TASK
From top to bottom, print the listing word for word and skip any pictures it contains.
• • • • • • •
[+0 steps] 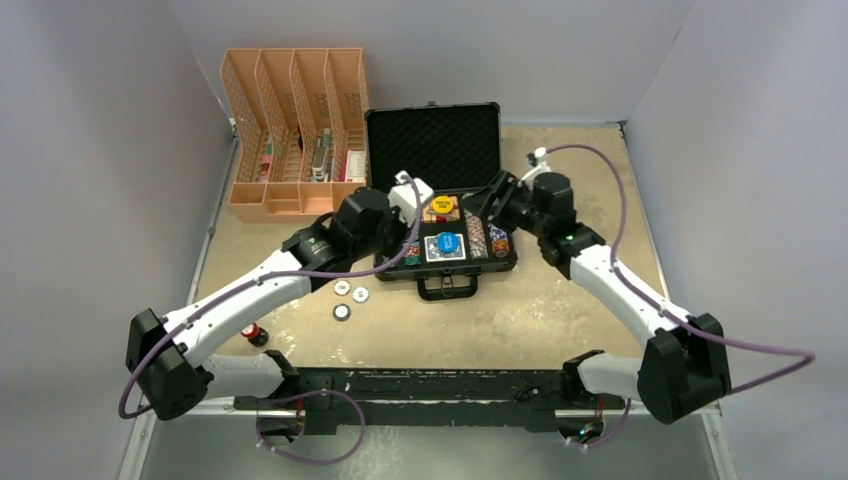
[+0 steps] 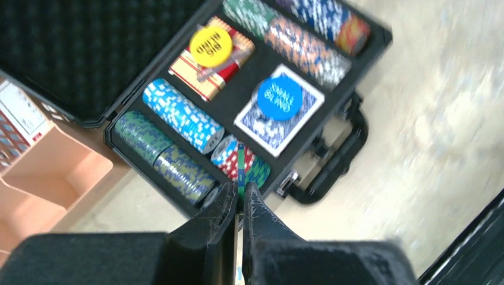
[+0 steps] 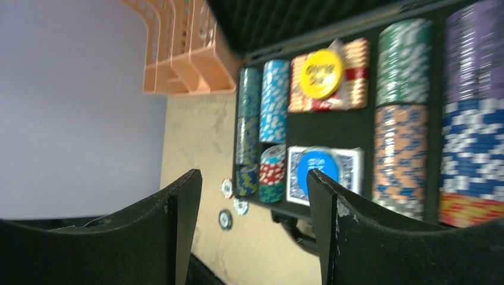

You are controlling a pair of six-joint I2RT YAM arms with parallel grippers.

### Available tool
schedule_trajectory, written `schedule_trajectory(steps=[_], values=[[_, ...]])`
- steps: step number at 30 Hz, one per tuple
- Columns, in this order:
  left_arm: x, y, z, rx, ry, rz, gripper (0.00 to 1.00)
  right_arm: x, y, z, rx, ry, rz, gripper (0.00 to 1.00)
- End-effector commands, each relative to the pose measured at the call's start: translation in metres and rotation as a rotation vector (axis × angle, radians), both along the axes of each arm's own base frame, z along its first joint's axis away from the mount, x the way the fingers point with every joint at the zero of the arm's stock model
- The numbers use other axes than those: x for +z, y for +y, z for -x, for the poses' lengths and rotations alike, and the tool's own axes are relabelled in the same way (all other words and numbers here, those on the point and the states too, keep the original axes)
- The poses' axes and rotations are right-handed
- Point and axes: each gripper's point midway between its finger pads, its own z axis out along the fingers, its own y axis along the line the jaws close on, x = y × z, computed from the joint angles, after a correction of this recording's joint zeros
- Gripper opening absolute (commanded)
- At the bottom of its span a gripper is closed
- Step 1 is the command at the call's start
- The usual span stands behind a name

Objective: Pack up texas hold em set

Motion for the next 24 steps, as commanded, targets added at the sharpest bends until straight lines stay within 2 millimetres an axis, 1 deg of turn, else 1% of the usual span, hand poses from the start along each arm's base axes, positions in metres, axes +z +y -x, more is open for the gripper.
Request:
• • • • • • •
EXPECTED ANSWER
[+0 steps] 
[+0 steps] 
[+0 steps] 

You are controlling a pair of six-joint I2RT YAM arms with parallel grippers.

### Available tool
schedule_trajectory, written `schedule_trajectory(steps=[_], values=[[_, ...]])`
- steps: step number at 30 Hz, one per tuple
- Columns, in this order:
  left_arm: x, y, z, rx, ry, rz, gripper (0.00 to 1.00)
  right_arm: x, y, z, rx, ry, rz, gripper (0.00 to 1.00)
- End-effector commands, each relative to the pose measured at the call's start: translation in metres and rotation as a rotation vector (axis × angle, radians), both along the axes of each arm's own base frame, z along its first joint's axis away from the mount, x the way the fingers point with every joint at the zero of the arm's stock model
- The numbers use other axes than those: x for +z, y for +y, z for -x, for the poses' lengths and rotations alike, and the tool's own axes are relabelled in the same way (all other words and numbers here, those on the point and the states too, keep the original axes)
- The poses' axes and rotations are right-handed
- Point and axes: each gripper's point midway between its finger pads, its own z axis out along the fingers, its own y axis along the line the jaws close on, x = y × z, computed from the joint angles, after a correction of this recording's joint zeros
- Gripper opening absolute (commanded)
- At the bottom of its span a gripper is closed
- Step 1 is the command at the call's start
- The usual span stands behind a name

Objective: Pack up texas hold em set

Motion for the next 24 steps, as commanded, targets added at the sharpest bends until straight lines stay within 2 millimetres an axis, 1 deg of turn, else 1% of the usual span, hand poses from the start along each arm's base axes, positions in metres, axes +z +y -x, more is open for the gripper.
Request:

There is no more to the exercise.